4. When the appeal came before Judge Hollingworth the evidence adduced by the appellant indicated that her husband’s income was £29,371.16 comprising income from full-time work as a courier and from a private pension from Saudi Arabian Airlines.
5. The evidence before the judge showed that the income had been generated prior to June 2013 and was confirmed in letters, payslips and bank statements.
6. The judge concluded that on the basis of Raju [2013] EWCA Civ that the appellant could not show that he met the requirements of the Rules as the necessary evidence had not been provided to the respondent at the time of the application [9, 10] he went on to allow the appeal pursuant to Article 8.

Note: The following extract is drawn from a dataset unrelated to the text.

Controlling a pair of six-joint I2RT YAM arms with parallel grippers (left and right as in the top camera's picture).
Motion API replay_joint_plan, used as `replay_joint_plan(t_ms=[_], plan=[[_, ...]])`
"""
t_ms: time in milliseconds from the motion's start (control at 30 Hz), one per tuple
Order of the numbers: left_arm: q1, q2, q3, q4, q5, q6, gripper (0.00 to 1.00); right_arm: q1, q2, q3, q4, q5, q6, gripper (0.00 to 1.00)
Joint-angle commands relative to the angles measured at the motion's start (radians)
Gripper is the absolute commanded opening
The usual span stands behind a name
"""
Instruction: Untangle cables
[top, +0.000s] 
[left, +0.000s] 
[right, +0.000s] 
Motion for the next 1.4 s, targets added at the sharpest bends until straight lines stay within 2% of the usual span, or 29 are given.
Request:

7. The respondent sought permission to appeal against the decision on the basis that the judge had failed to give adequate reasons why there would be a disproportionate breach of the appellant’s Article 8 rights.
8. In granting permission to appeal, First-tier Tribunal Judge Gibb stated
“Given the positive findings as to the finances at the date of hearing, however, it is arguable that this rested on a legal error in the understanding application of Raju. This case is arguably narrower than suggested in the respondent’s submission in this case, which was accepted by the judge. It may therefore be that this is not in the category of MM cases where Article 8 is the sole issue. What needs to be considered first is whether the judge erred in law in paragraph 9 of the determination in excluding evidence despite this not being an entry clearance or PBS appeal.”
9. When the matter came before me, Mr Walker very fairly and candidly accepted that the judge had misapplied the decision in Raju. I accept that that is correct. First, this was not an appeal to which Section 85A of the 2002 Act applies. Second, as Mr Walker conceded, the Immigration Rules in Appendix FM do not require evidence to be submitted prior to a specific date nor is it a requirement of Appendix FM that the relevant gross annual income must be in a period ending on the date of application rather than the date of decision.
10. The judge found that the appellant’s husband’s income was well in excess of the minimum £18,600. It therefore follows that he should have allowed the appeal under the Immigration Rules. The determination was therefore not in accordance with the law in the light of the ground identified in the grant of permission from First-tier Tribunal Judge Gibb.
11. In the circumstances therefore it is unnecessary for me to consider whether the decision of Judge Hollingworth to allow the appeal on human rights grounds was an error of law given that as he ought to have allowed the appeal under the Immigration Rules, that error was not material.
12. In the circumstances, I set aside the determination of Judge Hollingworth and I substitute it by allowing the appeal under the Immigration Rules.
SUMMARY OF DECISIONS
1 The decision of the First-tier Tribunal involved the making of an error of law and I set it aside.
2 I remake the decision by allowing the appeal under the immigration rules.